Indian doctor plans to perform transgender womb transplant
- New Delhi-based surgeon Dr Narendra Kaushik intends to perform the surgery at his clinic using a donated organ from a living or dead donor
- The only recorded case of a trans woman having a uterus transplant in 1931 resulted in her death

A doctor in India is planning to transplant a womb into a transgender woman, to enable her to carry children.
New Delhi-based surgeon Dr Narendra Kaushik intends to perform the surgery at his clinic using a donated organ from a living or dead donor, according to reports this week.
“Every transgender woman wants to be as female as possible,” Kaushik said. “And that includes being a mother. The way towards this is with a uterine transplant, the same as a kidney or any other transplant.”

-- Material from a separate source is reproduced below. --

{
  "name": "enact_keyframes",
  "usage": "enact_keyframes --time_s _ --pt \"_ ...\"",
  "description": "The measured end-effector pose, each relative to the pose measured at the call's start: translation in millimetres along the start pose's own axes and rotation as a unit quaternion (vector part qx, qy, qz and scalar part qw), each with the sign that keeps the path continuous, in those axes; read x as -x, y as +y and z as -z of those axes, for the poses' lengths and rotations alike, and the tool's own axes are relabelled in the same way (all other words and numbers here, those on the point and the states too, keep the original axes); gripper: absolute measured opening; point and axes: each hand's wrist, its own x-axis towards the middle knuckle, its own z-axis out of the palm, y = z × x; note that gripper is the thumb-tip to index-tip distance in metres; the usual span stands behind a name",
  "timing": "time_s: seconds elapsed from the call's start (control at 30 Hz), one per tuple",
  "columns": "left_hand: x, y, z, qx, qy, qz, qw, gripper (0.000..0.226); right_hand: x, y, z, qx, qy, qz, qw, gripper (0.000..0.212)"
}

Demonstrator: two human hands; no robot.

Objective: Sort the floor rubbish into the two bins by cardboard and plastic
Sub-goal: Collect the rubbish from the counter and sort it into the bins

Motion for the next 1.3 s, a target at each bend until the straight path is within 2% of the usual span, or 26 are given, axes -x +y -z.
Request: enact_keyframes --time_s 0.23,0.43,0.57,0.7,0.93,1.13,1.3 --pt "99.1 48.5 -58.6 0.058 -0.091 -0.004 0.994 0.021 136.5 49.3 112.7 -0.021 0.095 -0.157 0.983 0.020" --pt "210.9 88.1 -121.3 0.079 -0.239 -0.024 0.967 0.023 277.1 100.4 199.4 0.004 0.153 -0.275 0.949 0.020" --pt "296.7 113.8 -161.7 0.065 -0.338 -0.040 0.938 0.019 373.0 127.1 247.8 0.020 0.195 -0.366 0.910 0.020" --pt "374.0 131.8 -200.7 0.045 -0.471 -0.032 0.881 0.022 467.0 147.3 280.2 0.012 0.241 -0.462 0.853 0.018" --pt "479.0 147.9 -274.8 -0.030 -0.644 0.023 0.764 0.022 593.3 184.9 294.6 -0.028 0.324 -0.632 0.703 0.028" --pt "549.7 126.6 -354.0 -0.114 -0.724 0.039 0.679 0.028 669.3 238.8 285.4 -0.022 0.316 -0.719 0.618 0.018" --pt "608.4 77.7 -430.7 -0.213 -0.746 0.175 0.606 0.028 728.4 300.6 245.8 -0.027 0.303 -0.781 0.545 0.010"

While a transplanted uterus would not allow a transgender woman to conceive naturally, due to the womb not connecting to any fallopian tubes, she could in theory become pregnant through IVF, reports said.
There has only been one recorded case of a trans woman having a uterus transplant, Danish artist Lili Elbe in 1931, but she died months later from complications. Elbe was played by Eddie Redmayne in the Oscar-winning film The Danish Girl.
Uterine transplants are rare even for cis-gender woman, having first being successfully carried out in Sweden in 2014. The first US uterine transplant took place at the Cleveland Clinic in 2016. Both procedures resulted in successful live births.